“I believe you,” Laura sighed. “Today was just so stressful. All the teachers were a bit standoffish to say the least. That put me on edge, then when that royal bitch Patrice dumped the ‘cursed history’ info on me, I went over the cliff. You were the first person I could vent to.”
“Tomorrow, I’ll go downtown and do some research,” Doug said. “I’ll find out the Hutchington story in extreme detail.” He paused. “You don’t have problems with the house now, do you?”
She hesitated.
“No,” she said without conviction. “Patrice just brought out the worst in me.”
“That’s good,” Doug said. He stole a shrimp from her plate and popped it into his mouth. “Because we have twenty-nine years and eleven months of payments to make, so we are going to need to live here.”
Chapter Seventeen
“It’s kinda big.”
The next morning the installer from Randolph’s Hardware stood on the front porch. The young man had a gift for understatement. Doug looked past the installation tech’s shoulder. A large fiberglass cylinder rose from the back of his pickup truck.
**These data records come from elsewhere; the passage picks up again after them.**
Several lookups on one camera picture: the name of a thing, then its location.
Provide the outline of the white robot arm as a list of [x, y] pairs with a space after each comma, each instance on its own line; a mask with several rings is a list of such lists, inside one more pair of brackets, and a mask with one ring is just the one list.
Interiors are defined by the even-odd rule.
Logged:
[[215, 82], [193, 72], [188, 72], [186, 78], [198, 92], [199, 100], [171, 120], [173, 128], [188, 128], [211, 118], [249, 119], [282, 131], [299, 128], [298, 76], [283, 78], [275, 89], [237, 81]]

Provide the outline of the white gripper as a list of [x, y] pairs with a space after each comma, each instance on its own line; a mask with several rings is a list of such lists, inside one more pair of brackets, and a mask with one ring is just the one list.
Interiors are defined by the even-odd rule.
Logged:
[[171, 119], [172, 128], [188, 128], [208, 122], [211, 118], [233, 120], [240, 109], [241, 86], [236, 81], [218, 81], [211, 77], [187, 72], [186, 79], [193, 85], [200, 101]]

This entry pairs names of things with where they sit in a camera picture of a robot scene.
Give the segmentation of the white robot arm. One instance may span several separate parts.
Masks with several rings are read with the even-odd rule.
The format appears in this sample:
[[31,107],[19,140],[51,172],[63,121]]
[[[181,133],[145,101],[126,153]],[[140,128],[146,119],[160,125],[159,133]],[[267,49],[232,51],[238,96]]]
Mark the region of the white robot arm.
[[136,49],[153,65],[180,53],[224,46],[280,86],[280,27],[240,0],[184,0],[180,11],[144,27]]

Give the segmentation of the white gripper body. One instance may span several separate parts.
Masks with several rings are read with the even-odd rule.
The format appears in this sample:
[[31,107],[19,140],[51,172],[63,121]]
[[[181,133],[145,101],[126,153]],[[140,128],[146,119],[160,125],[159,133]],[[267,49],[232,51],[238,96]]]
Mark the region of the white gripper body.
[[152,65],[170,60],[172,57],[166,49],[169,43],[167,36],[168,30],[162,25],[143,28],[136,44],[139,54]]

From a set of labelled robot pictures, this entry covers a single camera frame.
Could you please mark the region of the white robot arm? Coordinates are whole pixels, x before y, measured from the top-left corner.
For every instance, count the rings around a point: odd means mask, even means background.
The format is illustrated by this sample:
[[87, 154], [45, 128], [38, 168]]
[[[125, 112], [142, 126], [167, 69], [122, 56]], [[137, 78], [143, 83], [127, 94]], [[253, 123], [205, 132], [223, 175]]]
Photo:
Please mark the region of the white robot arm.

True to his promise to Laura, Lon Randolph had sent his son Charlie out to install the water filtration system. He volunteered that he had installed over twenty of them when Doug gave him a disbelieving look at their introduction. The thin sandy-haired twenty-something seemed earnest, his blue jumpsuit was clean and his tools looked professional grade, so Doug gave him the benefit of the doubt.
“Most folks put it in the basement,” Charlie said. “Y’all have a basement?”
“Afraid not.”
“Well, how about a pump house? Where’s the well?”
“Couldn’t tell you,” Doug said. “We just moved in.”
Charlie gave his eyes a little “another city boy” roll. “Well, we’d best go find it. You don’t want me putting this thing in the house if you can help it.”
Charlie found the main waterline entering the house. It angled out to the barn. They walked that way. Charlie pointed to a shallow metal box a hundred yards past the barn.
“Now there’s your well head,” he said. “The line runs under the barn on the way to the house. I could tap in there and set the whole thing up for you if you don’t mind losing a little space in there.”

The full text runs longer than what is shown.